Il governo russo ha espulso tre diplomatici europei “colpevoli” di avere partecipato alle proteste in favore del dissidente politico, Aleksej Navalny. I funzionari sono di nazionalità polacca, tedesca e svedese. L’annuncio è arrivato a stretto giro dopo l’incontro avvenuto a Mosca tra il ministro degli Esteri, Sergej Lavrov, e l’Alto rappresentante dell'Unione per gli affari esteri, Josep Borrell. 

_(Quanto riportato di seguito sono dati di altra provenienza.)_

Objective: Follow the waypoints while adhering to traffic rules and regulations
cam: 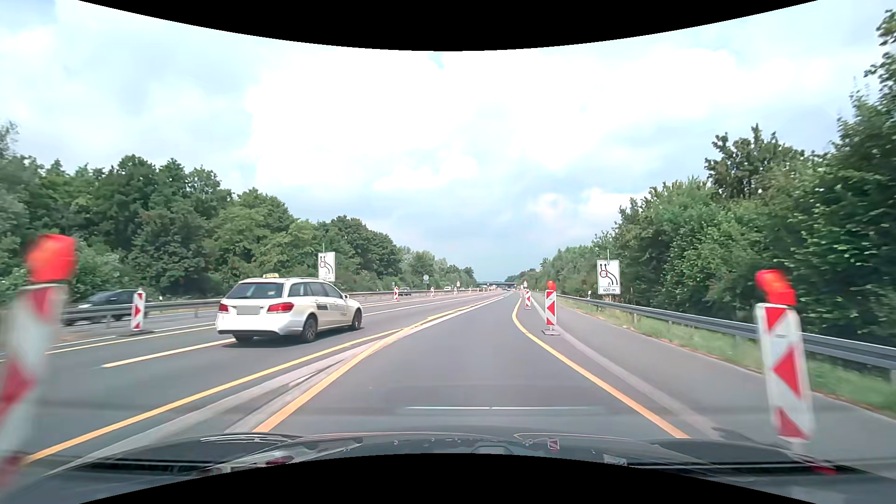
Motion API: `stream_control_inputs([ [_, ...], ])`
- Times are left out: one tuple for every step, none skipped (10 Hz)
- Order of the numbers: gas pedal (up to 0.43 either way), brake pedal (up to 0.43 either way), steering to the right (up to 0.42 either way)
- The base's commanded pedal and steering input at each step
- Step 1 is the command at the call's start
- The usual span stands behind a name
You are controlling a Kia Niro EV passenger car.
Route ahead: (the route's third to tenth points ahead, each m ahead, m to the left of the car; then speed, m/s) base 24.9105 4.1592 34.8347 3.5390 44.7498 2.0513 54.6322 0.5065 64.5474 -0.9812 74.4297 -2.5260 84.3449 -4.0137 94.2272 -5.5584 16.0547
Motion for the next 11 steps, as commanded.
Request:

L’espulsione ha scatenato le dure reazioni da parte dei principali leader europei. Sia il presidente francese, Emmanuel Macron, sia la cancelliera tedesca, Angela Merkel, hanno condannato la decisione del governo russo. E lo stesso Borrell ha respinto le accuse contro i funzionari espulsi di «avere assunto comportamenti incompatibili con il loro status diplomatico».

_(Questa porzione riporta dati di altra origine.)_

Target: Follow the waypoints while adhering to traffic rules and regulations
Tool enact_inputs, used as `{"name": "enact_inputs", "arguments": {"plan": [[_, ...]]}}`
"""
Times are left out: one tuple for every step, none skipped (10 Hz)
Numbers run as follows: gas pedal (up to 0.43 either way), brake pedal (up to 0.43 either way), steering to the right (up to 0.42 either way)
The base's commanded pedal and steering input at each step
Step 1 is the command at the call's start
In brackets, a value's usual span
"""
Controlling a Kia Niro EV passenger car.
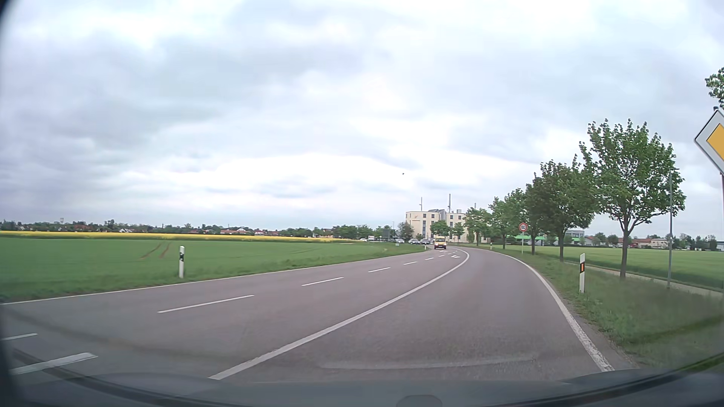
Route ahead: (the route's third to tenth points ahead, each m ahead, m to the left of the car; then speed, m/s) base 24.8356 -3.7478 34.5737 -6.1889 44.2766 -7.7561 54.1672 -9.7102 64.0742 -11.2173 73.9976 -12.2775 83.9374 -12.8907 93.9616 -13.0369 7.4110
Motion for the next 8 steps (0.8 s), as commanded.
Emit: {"name": "enact_inputs", "arguments": {"plan": [[0.311,0.0,0.177],[0.311,0.0,0.172],[0.311,0.0,0.167],[0.311,0.0,0.154],[0.311,0.0,0.136],[0.311,0.0,0.12],[0.319,0.0,0.098],[0.319,0.0,0.076]]}}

I rapporti tra Ue e Russia

La visita di Borrell a Mosca arriva in un momento critico delle relazioni tra il Cremlino e Bruxelles. L’Unione europea ha più volte richiesto il rilascio di Navalny che è invece stato condannato a tre anni e mezzo di carcere. Il Parlamento europeo ha inoltre chiesto all’Unione europea di intervenire per bloccare il gasdotto russo tedesco Nord Stream 2 se Navalny non sarà rilasciato. Merkel ha però frenato sulle richieste dicendo che il gasdotto è «un progetto controverso» che «va discusso in Europa», ma è comunque possibile trovare «soluzioni comuni». 

Il caso Navalny

Aleksej Navalny è considerato uno dei principali oppositori politici del presidente russo, Vladimir Putin. Il 20 agosto 2020 l’attivista è stato colto da un malore mentre si trovava in un volo in Russia e, grazie alle pressioni della famiglia, è stato ricoverato in Germania dove è stato ricoverato in coma per oltre un mese.

Le autorità tedesche hanno detto di avere le prove dell’avvelenamento di Navalny che sarebbe stato causato dall’agente nervino, Novichok. La Russia ha sempre negato ogni accusa, ma l’Unione europea ha approvato diverse sanzioni contro i funzionari russi che sarebbero coinvolti nella vicenda. Dopo essere guarito, a inizio gennaio, Navalny è tornato in patria venendo arrestato e condannato con l’accusa di essersi impadronito dei fondi destinati al suo partito in occasione delle elezioni del 2014. Inoltre, il politico è accusato di diffamazione per avere chiamayo «tirapiedi corrotti» e «traditori»  una serie di persone, tra cui il veterano Artemenko, comparse in un video per la campagna per il referendum costituzionale dello scorso anno, che ha consentito l'estensione del mandato del presidente, Vladimir Putin.